* [YOUR GOAL] Of the lines below, write out exactly those from the line with "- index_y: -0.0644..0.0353" through the line with "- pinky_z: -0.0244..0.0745", both included, and skip the rest.

* [DATA PROVIDED]
================================
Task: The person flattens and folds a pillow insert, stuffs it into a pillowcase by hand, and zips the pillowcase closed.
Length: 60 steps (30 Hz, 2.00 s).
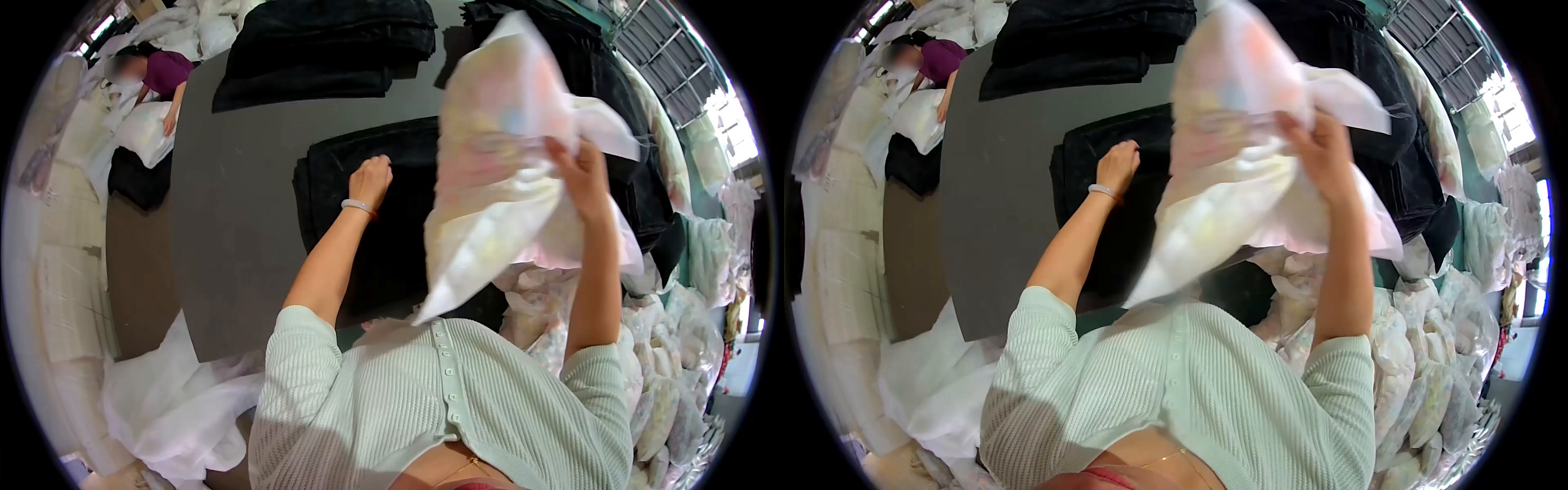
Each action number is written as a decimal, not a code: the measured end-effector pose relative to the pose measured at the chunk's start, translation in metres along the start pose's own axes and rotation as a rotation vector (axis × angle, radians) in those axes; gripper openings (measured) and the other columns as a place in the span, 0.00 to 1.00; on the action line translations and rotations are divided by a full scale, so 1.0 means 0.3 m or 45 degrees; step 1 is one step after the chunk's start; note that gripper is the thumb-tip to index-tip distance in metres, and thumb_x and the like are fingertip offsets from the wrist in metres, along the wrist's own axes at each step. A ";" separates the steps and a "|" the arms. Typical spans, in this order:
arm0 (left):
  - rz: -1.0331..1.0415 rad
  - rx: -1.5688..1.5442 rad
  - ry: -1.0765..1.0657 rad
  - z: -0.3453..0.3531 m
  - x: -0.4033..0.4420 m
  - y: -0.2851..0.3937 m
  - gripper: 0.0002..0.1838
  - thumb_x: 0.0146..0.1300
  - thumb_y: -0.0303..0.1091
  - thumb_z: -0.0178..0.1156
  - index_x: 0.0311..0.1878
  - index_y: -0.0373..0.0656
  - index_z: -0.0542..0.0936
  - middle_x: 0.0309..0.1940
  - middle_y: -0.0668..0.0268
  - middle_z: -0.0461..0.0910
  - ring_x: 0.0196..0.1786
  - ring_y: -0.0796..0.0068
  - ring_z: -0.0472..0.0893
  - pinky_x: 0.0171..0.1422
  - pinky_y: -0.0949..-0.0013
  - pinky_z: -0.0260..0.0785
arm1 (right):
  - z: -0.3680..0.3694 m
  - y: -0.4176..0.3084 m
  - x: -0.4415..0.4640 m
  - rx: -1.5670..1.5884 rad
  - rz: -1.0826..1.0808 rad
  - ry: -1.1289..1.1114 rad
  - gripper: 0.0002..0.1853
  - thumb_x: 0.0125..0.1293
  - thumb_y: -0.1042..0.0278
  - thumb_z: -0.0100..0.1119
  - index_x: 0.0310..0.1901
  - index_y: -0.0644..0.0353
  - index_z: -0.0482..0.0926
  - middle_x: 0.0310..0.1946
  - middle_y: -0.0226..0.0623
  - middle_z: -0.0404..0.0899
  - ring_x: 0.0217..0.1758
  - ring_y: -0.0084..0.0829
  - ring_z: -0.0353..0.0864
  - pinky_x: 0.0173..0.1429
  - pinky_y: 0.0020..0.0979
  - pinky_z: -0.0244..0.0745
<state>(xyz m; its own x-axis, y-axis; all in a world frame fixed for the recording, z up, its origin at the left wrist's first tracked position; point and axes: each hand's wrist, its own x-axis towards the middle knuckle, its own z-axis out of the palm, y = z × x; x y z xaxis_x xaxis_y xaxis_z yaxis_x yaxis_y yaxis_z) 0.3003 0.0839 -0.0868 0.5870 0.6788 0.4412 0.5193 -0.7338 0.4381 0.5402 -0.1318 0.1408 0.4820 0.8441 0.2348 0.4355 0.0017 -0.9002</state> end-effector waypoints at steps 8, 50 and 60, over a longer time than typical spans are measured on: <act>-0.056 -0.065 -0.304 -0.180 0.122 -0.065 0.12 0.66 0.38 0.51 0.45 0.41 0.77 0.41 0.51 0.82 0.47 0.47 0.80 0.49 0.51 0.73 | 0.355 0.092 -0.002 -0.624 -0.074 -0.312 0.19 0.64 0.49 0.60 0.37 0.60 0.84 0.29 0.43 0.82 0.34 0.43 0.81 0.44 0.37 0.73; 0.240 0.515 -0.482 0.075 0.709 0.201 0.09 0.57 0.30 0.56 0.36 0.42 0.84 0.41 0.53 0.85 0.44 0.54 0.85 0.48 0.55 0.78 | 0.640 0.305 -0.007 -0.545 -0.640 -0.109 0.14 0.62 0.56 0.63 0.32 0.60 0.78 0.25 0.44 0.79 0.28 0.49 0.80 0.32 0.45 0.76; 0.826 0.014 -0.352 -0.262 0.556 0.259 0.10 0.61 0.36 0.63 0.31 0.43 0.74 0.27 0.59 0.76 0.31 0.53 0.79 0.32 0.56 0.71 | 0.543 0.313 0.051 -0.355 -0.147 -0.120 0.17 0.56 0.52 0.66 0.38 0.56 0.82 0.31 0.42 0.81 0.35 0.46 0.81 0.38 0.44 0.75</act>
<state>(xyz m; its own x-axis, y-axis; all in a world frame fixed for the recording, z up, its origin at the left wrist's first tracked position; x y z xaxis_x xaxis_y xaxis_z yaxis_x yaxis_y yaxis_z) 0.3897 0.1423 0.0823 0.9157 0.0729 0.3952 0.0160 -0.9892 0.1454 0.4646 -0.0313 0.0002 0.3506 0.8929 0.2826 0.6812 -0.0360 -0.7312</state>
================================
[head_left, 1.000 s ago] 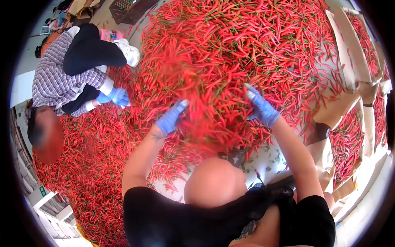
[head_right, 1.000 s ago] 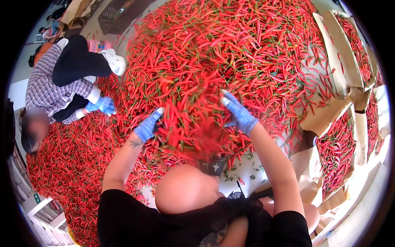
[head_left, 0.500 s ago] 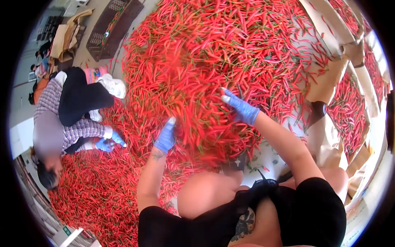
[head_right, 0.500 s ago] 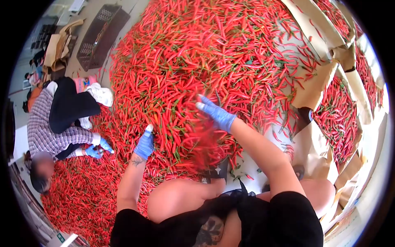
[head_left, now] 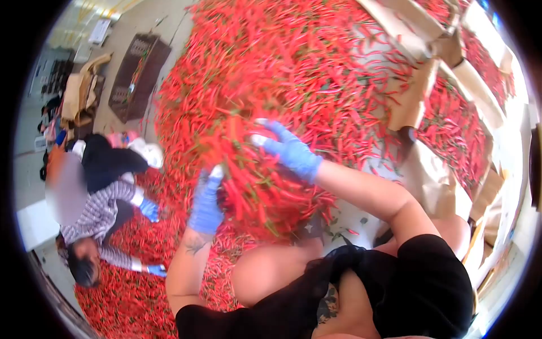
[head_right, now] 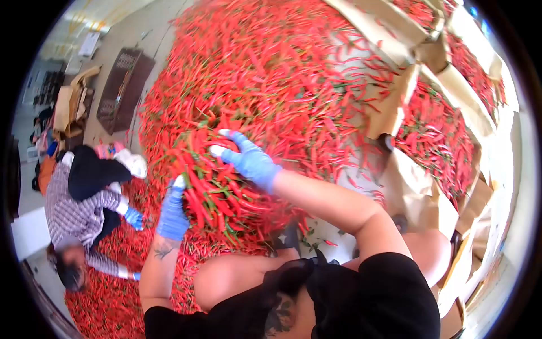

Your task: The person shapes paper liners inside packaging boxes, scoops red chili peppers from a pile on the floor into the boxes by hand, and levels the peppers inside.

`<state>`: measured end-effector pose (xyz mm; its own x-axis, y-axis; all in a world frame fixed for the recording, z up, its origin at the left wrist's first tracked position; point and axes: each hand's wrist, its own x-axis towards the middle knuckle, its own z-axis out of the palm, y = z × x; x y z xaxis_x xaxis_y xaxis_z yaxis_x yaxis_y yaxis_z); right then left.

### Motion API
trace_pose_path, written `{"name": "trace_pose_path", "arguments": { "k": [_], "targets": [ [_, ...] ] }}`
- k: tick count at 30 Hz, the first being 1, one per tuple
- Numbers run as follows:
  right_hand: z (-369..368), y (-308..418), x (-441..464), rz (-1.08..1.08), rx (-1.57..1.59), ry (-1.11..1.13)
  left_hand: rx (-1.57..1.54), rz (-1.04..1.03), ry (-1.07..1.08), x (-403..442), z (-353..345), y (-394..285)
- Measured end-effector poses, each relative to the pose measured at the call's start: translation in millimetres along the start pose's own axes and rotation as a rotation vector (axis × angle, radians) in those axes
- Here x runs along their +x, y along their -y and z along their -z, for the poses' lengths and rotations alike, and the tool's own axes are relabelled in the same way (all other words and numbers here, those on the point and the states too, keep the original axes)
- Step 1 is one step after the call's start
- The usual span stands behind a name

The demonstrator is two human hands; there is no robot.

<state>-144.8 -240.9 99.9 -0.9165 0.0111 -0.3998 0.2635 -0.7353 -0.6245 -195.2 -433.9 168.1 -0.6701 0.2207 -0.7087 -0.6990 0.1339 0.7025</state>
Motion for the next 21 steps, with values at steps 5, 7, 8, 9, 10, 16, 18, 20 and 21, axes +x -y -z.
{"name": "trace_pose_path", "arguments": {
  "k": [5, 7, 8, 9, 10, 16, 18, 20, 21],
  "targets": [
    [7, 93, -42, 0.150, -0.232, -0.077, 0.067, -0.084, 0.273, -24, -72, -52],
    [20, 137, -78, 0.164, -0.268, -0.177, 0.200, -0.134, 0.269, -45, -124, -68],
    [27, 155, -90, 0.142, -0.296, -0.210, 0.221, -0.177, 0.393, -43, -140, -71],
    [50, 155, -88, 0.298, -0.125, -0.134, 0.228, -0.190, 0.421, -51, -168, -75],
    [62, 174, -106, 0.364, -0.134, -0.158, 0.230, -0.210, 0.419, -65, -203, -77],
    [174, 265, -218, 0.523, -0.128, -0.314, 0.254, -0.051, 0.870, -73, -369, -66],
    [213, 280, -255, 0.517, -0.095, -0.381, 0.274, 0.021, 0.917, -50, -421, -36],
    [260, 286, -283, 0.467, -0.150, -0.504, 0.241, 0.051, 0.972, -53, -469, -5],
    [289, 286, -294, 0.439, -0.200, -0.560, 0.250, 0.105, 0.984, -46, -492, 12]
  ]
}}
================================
* [RESULT OF THIS EXERCISE]
  - index_y: -0.0644..0.0353
  - index_z: -0.0482..0.0926
  - middle_x: 0.0310..0.1946
  - middle_y: -0.0226..0.0623
  - middle_z: -0.0404..0.0899
  - ring_x: 0.0217..0.1758
  - ring_y: -0.0084..0.0829
  - ring_z: -0.0353..0.0864
  - pinky_x: 0.0173..0.1429
  - pinky_y: 0.0020..0.0979
  - pinky_z: -0.0244..0.0745

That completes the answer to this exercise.